Requirement: Set down every line below, word for word.

Segment Open

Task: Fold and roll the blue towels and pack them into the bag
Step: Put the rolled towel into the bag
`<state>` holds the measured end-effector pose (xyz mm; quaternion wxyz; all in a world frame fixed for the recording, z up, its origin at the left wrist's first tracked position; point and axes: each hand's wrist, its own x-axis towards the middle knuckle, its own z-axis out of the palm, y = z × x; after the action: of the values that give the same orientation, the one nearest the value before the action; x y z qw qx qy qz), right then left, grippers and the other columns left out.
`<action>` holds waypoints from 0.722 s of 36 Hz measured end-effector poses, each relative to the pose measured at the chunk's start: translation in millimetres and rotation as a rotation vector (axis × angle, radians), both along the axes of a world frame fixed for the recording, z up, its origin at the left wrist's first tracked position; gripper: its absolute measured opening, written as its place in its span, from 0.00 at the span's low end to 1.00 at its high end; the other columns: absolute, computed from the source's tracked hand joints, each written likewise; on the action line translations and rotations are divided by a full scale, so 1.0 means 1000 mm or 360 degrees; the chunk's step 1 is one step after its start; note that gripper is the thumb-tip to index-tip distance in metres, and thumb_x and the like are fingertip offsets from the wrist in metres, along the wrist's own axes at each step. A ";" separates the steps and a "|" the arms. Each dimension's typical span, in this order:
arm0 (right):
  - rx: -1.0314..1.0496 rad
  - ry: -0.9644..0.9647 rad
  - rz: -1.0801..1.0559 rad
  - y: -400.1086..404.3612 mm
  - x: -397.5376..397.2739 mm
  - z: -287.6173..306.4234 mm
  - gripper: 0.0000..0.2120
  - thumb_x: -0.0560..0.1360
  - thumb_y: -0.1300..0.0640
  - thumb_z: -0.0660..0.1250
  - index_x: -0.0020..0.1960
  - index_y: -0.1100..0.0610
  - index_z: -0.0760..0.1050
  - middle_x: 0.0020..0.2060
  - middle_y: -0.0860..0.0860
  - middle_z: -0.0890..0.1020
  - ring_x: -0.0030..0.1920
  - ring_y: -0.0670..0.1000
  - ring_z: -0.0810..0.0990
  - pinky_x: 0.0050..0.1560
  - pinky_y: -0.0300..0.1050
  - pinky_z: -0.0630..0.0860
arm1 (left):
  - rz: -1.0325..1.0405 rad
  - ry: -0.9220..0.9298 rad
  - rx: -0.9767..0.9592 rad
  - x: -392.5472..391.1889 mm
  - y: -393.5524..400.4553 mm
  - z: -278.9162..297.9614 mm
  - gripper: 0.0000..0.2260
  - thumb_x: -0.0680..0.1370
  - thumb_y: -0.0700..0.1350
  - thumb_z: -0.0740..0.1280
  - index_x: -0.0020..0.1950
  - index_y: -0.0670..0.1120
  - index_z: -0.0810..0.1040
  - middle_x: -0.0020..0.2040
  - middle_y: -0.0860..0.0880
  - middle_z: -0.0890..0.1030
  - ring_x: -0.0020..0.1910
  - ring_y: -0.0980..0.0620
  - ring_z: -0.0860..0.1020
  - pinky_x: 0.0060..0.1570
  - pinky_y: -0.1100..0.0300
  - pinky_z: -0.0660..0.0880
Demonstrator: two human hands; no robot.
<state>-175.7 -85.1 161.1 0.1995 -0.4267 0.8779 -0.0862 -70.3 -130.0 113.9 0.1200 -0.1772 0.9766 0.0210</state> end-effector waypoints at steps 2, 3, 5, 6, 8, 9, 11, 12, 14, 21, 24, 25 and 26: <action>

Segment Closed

Exercise output:
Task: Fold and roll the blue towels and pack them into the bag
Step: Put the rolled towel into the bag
`<state>` holds the measured end-effector pose (xyz mm; quaternion wxyz; all in a world frame fixed for the recording, z up, its origin at the left wrist's first tracked position; point and axes: each hand's wrist, its own x-axis towards the middle knuckle, its own z-axis out of the palm, y = z × x; after the action: of the values that give the same orientation, the one nearest the value before the action; x y z qw qx qy qz), right then left, grippers and the other columns left out.
`<action>` holds waypoints from 0.722 s of 36 Hz measured end-effector poses, each relative to the pose measured at the chunk's start: translation in millimetres and rotation as a rotation vector (axis × angle, radians), both along the axes of a world frame fixed for the recording, z up, its origin at the left wrist's first tracked position; gripper: its absolute measured opening, written as its place in its span, from 0.00 at the span's low end to 1.00 at its high end; the other columns: absolute, computed from the source's tracked hand joints, each written likewise; on the action line translations and rotations are divided by a full scale, so 1.0 means 1000 mm or 360 degrees; the chunk's step 1 is one step after its start; note that gripper is the thumb-tip to index-tip distance in metres, and thumb_x and the like are fingertip offsets from the wrist in metres, along the wrist's own axes at each step. A ";" separates the steps and a "|" the arms. Each dimension's typical span, in this order:
arm0 (right):
  - rx: -1.0314..1.0496 rad
  - ry: -0.9644..0.9647 rad
  - rz: -1.0801..1.0559 rad
  - y: -400.1086..404.3612 mm
  - x: -397.5376..397.2739 mm
  - z: -287.6173..306.4234 mm
  - gripper: 0.0000..0.2120
  - thumb_x: -0.0560..0.1360
  - thumb_y: -0.1300..0.0640
  - thumb_z: -0.0660..0.1250
  - index_x: -0.0020..0.1960
  - index_y: -0.1100..0.0610
  - index_z: -0.0760..0.1050
  - middle_x: 0.0020..0.2060
  - middle_y: -0.0860..0.0860
  - middle_z: -0.0890..0.1020
  - ring_x: -0.0030..0.1920
  - ring_y: -0.0670..0.1000
  - ring_z: -0.0810..0.0990
  - pinky_x: 0.0050..0.1560
  - pinky_y: -0.0300..0.1050
  - pinky_z: -0.0630..0.0860
arm1 (left):
  - rz: -1.0325..1.0405 rad
  - ry: -0.9220..0.9298 rad
  - rx: -0.9767..0.9592 rad
  - x: -392.5472..391.1889 mm
  - y: -393.5524..400.4553 mm
  - z: -278.9162..297.9614 mm
  - gripper: 0.0000..0.2260
  - thumb_x: -0.0680..0.1370
  - thumb_y: -0.0700..0.1350
  - thumb_z: -0.0740..0.1280
  - index_x: -0.0020..0.1950
  - index_y: -0.0670..0.1120
  - index_z: -0.0810..0.1040
  - middle_x: -0.0020..0.2040
  - middle_y: -0.0860..0.0880
  - middle_z: -0.0890..0.1030
  - ring_x: -0.0020..0.1910
  - ring_y: -0.0980..0.0620
  - ring_z: -0.0860..0.1020
  - pinky_x: 0.0060..0.1570
  - pinky_y: -0.1100..0.0300
  - pinky_z: -0.0660..0.0880
Demonstrator: two human hands; no robot.
<state>-175.7 -85.1 161.1 0.1995 -0.4267 0.8779 -0.0862 -70.3 -130.0 113.9 0.1200 -0.1772 0.9766 0.0210</state> end-effector waypoints at steps 2, 3, 5, 6, 8, 9, 11, 12, 14, 21, 24, 25 and 26: <action>

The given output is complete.